The article linked below concludes with this sentence: "A lot of the problems can be solved by doing something no computer can: just walking around."
In New Albany's case, I'd recommend that every elected official and appointed department chief be placed in a wheelchair, and required to spend a day attempting to navigate city streets. It might finally impel comprehension, though it's doubtful.
By the way, the quote on the meme above comes from a real social worker, who has been there and done that.
Here's the article, followed by views of New Albany's eternal and maddening inconsistencies.

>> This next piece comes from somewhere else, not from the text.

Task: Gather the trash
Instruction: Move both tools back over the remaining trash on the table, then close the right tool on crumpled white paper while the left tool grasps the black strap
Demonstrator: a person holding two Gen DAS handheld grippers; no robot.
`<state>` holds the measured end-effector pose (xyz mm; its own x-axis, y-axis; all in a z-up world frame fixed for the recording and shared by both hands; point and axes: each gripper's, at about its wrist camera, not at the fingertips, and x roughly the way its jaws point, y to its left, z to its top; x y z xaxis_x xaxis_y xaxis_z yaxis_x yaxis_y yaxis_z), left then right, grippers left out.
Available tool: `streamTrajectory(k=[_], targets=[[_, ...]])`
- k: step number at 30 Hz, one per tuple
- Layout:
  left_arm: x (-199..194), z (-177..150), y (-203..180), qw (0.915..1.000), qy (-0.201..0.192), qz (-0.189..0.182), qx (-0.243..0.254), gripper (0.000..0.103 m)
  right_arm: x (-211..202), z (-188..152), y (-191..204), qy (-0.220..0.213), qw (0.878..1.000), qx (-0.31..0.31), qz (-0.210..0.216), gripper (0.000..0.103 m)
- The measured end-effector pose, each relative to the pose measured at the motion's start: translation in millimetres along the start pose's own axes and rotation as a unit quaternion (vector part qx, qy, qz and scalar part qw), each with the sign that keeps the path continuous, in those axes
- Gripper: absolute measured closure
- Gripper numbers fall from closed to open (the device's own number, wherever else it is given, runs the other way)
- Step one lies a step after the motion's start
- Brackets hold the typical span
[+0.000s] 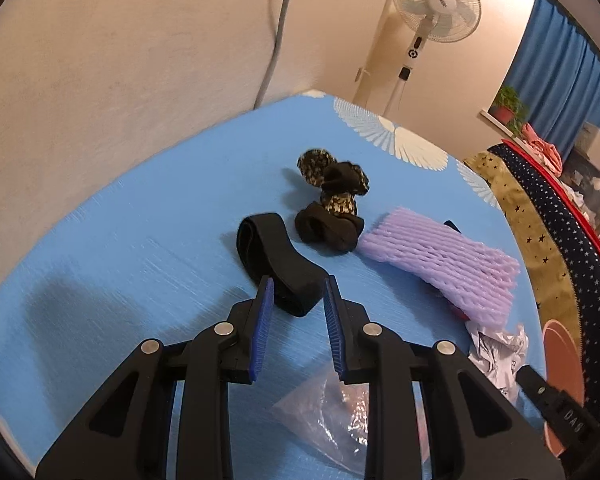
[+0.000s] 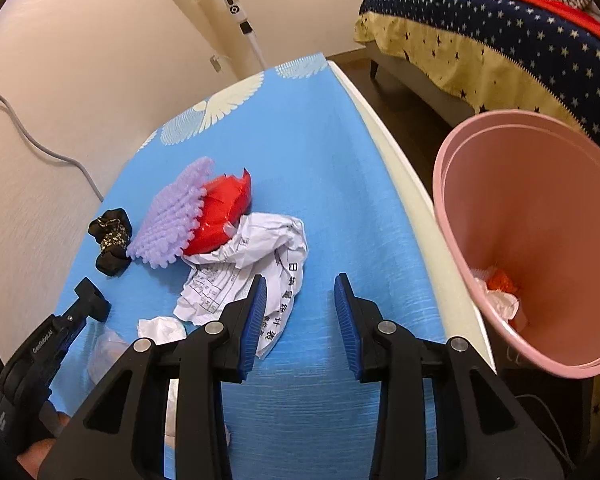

You Can't Achieve Vision Zero If Pedestrians Don't Come First, by Eric Jaffe (City Lab)
From the article.
... The sign asks pedestrians to use the sidewalk across the street. That seems innocuous enough at a glance, but in practice what it’s doing is either pushing people into the middle of the street, where they’ll be in closer contact with moving traffic, or generally disrupting their route and making it less pleasant to walk. It chooses this approach rather than establishing a temporary walkway on the same side of the street—even if that means inconveniencing cars by reducing lane width or (gasp!) removing curb parking on the opposite side.
A policy that truly prioritized vulnerable street users would do something along the lines of what Seattle recently did—making sidewalk closures an absolute “last resort.”
Our sidewalk work: Why a warning sign here, on 5th Street ...
... but not here ...
... or here?
Finally, as we've pointed out more than once, handicapped sidewalk travelers have been bumped entirely from the Break Wind block. Their alternative? Cross the street without a crosswalk, and with nothing to slow the one-way traffic, or go out into the parking lanes.
Jeff Gahan's crack team of suburbanites just plain doesn't get it, eh?